THE TASK:
In the listing below, find each line with the string "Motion" and report it.
.....
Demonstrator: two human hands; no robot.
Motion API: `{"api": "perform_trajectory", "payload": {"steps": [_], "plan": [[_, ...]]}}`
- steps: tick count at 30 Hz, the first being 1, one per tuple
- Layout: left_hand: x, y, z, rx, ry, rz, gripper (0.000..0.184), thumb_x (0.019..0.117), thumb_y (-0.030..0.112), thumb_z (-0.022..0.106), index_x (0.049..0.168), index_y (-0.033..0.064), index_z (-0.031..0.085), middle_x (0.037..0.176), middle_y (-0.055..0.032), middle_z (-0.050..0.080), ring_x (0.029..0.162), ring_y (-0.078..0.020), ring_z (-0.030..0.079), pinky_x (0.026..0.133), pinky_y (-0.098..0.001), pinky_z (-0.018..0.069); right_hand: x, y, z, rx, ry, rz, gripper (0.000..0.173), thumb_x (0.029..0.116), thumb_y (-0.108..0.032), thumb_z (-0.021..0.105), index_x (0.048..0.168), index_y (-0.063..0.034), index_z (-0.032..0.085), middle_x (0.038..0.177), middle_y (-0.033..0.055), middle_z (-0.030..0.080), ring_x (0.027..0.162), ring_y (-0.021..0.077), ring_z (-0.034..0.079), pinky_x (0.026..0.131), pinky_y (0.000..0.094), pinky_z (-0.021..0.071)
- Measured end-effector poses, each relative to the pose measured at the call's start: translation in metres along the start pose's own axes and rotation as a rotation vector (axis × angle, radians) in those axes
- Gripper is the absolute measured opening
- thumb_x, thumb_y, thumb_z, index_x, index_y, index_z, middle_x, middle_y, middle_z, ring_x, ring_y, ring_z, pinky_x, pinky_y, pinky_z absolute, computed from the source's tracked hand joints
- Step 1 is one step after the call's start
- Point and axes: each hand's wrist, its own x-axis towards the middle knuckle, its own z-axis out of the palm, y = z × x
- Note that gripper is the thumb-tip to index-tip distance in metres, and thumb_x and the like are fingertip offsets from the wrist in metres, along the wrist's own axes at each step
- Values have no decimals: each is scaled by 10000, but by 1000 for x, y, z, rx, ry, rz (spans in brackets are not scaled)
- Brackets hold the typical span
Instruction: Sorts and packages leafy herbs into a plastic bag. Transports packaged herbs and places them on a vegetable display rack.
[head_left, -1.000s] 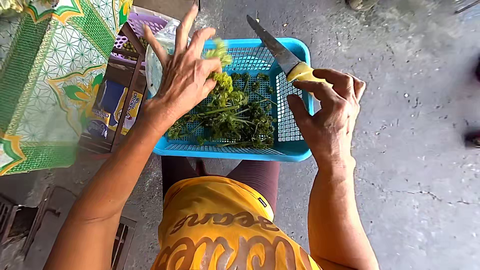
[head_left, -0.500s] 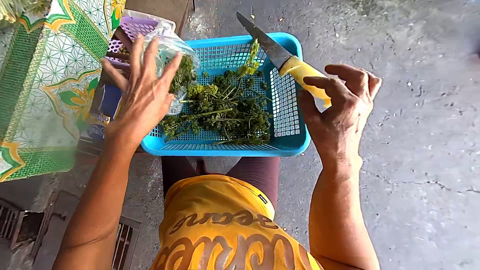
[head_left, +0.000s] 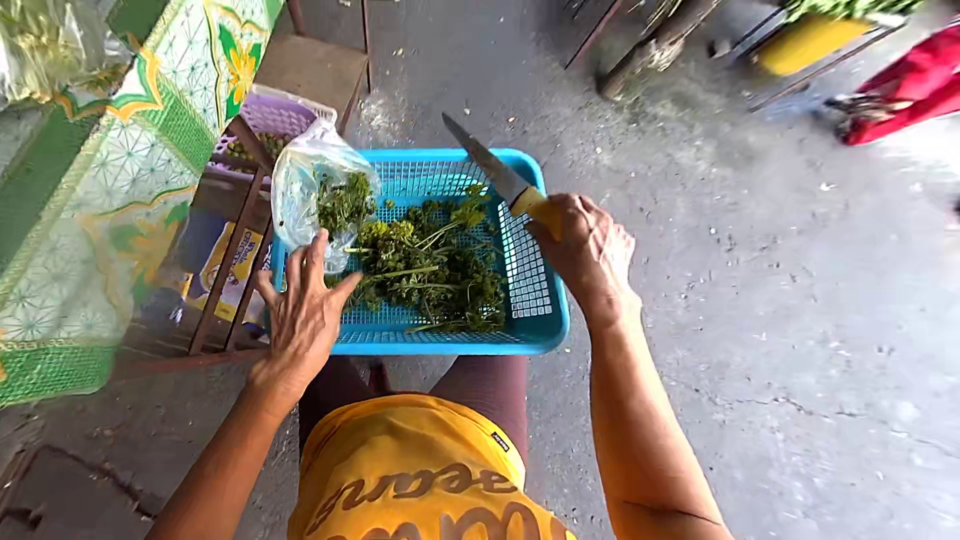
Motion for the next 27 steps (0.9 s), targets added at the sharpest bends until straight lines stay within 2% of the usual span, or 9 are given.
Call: {"api": "perform_trajectory", "payload": {"steps": [1, 3, 7, 11, 15, 18, 21, 24, 27], "plan": [[1, -2, -1, 37, 9, -7, 605, 835, 35, 773, 1342, 349, 677, 1612, -218, 326, 1388, -490, 400, 986, -760, 299, 1, -2, -1, -7, 4, 2, 391, 971, -321, 697, 1253, -66, 607, 1101, 270, 652, 847, 523, 653, 609, 704, 481], [10, -6, -12, 71, 67, -36, 867, 780, 1, 774, 1507, 387, 505, 1630, -235, 264, 1347, -522, 406, 916, -739, 342, 0, -7, -7, 7, 17, 36, 409, 921, -248, 755, 1243, -39, 613, 1127, 284, 653, 881, 545, 650, 630, 735, 468], [55, -27, -32, -190, 112, -225, 764, 865, 213, 761, 1553, 171, 433, 1613, -287, 280, 1365, -531, 415, 947, -693, 423, -21, -3, -15, 180, 106, 44, 485, 906, -248, 776, 1289, -19, 586, 1145, 292, 644, 972, 522, 641, 742, 731, 474], [106, -61, -21, -413, 50, -390, 962, 905, 292, 767, 1618, 18, 183, 1551, -322, 361, 1405, -474, 417, 1122, -616, 384, -51, 2, -14, 418, 177, 25, 540, 921, -350, 720, 1342, -51, 559, 1156, 212, 655, 955, 360, 666, 784, 601, 521], [126, -31, -27, -462, -173, -313, 390, 1007, 197, 613, 1356, 24, 612, 1225, -248, 671, 1153, -422, 642, 995, -652, 462, -74, 14, -11, 511, 155, 60, 551, 905, -380, 714, 1349, -85, 576, 1140, 166, 670, 899, 279, 678, 745, 529, 547], [127, 21, -50, -442, -158, -115, 344, 1036, 195, 564, 1360, 133, 660, 1214, -136, 714, 1122, -324, 677, 968, -584, 496, -80, 18, -12, 539, 165, 109, 532, 902, -380, 727, 1331, -99, 589, 1108, 150, 673, 821, 253, 675, 678, 498, 552], [126, 50, -57, -454, -89, 125, 387, 1000, 232, 611, 1377, 156, 650, 1217, -109, 712, 1114, -270, 684, 945, -521, 528, -84, 19, -15, 550, 172, 123, 529, 908, -377, 728, 1343, -111, 586, 1105, 134, 674, 801, 227, 672, 671, 472, 559], [110, 68, -35, -360, -322, 247, 525, 942, 514, 677, 1412, 283, 635, 1435, -146, 532, 1306, -367, 507, 945, -633, 455, -88, 19, -16, 565, 172, 113, 514, 919, -375, 718, 1342, -116, 580, 1102, 124, 674, 789, 211, 671, 666, 447, 564], [91, 76, -1, -245, -523, 270, 656, 916, 744, 520, 1435, 353, 604, 1650, -142, 299, 1529, -401, 235, 1065, -822, 191, -93, 19, -14, 564, 167, 122, 519, 927, -410, 712, 1338, -118, 587, 1097, 118, 678, 805, 207, 669, 682, 438, 555]]}}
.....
TASK OUTPUT:
Motion API: `{"api": "perform_trajectory", "payload": {"steps": [_], "plan": [[_, ...]]}}`
Motion for the next 27 steps (0.9 s), targets added at the sharpest bends until straight lines stay within 2% of the usual span, or 9 are given.

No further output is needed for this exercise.